Européennes 2024 : France 2 commet une erreur dans les spots télé de campagne du RN et Renaissance. Qu’est-ce qui s’est réellement passé?
Pierre Larrouturou, candidat aux élections européennes, critique la diffusion des spots de campagne du RN et de Renaissance au détriment de listes moins importantes. Il a saisi l'Arcom à ce sujet. Quelle sera la réaction de l'Arcom ?
TL;DR
- Pierre Larrouturou dénonce la diffusion des clips du RN et de Renaissance.
- Sept autres listes auraient dû avoir un spot à la même heure.
- L’Arcom a été saisie pour réguler la situation.
Une inégalité de diffusion dénoncée
Pierre Larrouturou, candidat aux élections européennes et tête de liste Changer l’Europe, a récemment exprimé son mécontentement face à la diffusion des clips de campagne. Selon lui, France Télévisions aurait favorisé les spots du Rassemblement National (RN) et de Renaissance, au détriment de sept autres listes.
Un « problème technique » invoqué
La situation qui s’est produite les 28 et 29 mai 2024 a été dénoncée par le parti Pirate. Au lieu de diffuser les spots des sept autres listes comme prévu, France 2 a diffusé ceux du RN et de Renaissance. Ceux-ci, durant près de trois minutes, ont remplacé les spots d’une minute trente des autres listes.
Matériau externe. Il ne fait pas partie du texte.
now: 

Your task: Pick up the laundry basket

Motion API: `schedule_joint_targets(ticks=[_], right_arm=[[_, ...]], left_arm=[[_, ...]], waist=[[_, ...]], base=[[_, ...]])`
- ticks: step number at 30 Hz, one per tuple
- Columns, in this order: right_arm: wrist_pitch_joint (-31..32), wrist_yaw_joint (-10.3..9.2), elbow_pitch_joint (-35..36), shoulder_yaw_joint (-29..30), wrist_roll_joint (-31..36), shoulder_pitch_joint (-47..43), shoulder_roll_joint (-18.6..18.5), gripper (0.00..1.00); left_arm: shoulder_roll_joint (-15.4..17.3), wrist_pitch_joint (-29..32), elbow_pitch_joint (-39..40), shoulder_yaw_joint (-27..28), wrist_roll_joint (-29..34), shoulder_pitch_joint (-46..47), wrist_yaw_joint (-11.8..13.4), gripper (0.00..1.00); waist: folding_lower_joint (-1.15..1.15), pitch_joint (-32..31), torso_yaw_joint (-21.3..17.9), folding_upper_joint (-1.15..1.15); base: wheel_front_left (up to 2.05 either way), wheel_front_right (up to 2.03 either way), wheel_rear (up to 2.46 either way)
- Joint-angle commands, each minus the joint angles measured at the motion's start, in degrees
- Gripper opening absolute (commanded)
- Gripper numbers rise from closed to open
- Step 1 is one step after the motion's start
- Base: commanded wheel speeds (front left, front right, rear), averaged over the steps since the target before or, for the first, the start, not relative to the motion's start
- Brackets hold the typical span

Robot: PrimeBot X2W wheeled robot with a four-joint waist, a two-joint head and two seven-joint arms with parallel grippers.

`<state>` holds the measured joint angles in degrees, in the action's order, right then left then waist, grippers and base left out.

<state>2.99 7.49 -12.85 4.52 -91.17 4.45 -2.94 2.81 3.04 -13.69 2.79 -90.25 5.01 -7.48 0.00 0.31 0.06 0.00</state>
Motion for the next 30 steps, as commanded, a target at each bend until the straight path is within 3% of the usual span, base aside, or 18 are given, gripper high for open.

France Télévisions s’est défendu en invoquant un « problème technique« , affirmant que la situation était désormais réglée.
Saisie de l’Arcom
Face à ce qu’il considère comme une injustice, Pierre Larrouturou a décidé de saisir l’Arcom, l’autorité en charge de réguler la communication audiovisuelle. Pour lui, ce problème est d’autant plus grave qu’il intervient « en pleine crises sociale et démocratique« . Il regrette que France TV ne respecte pas les règles du jeu et prive ainsi les citoyens de la possibilité de connaître toutes les options politiques qui s’offrent à eux.
Attente d’une réparation
Pierre Larrouturou réclame maintenant une réparation pour cette erreur. Il insiste sur le fait que cette réparation est une « garantie démocratique » pour permettre aux citoyens de voter en toute connaissance de cause. Pour l’heure, il n’a pas encore reçu de réponse. La balle est désormais dans le camp de l’Arcom, qui doit décider des mesures à prendre pour résoudre cette situation.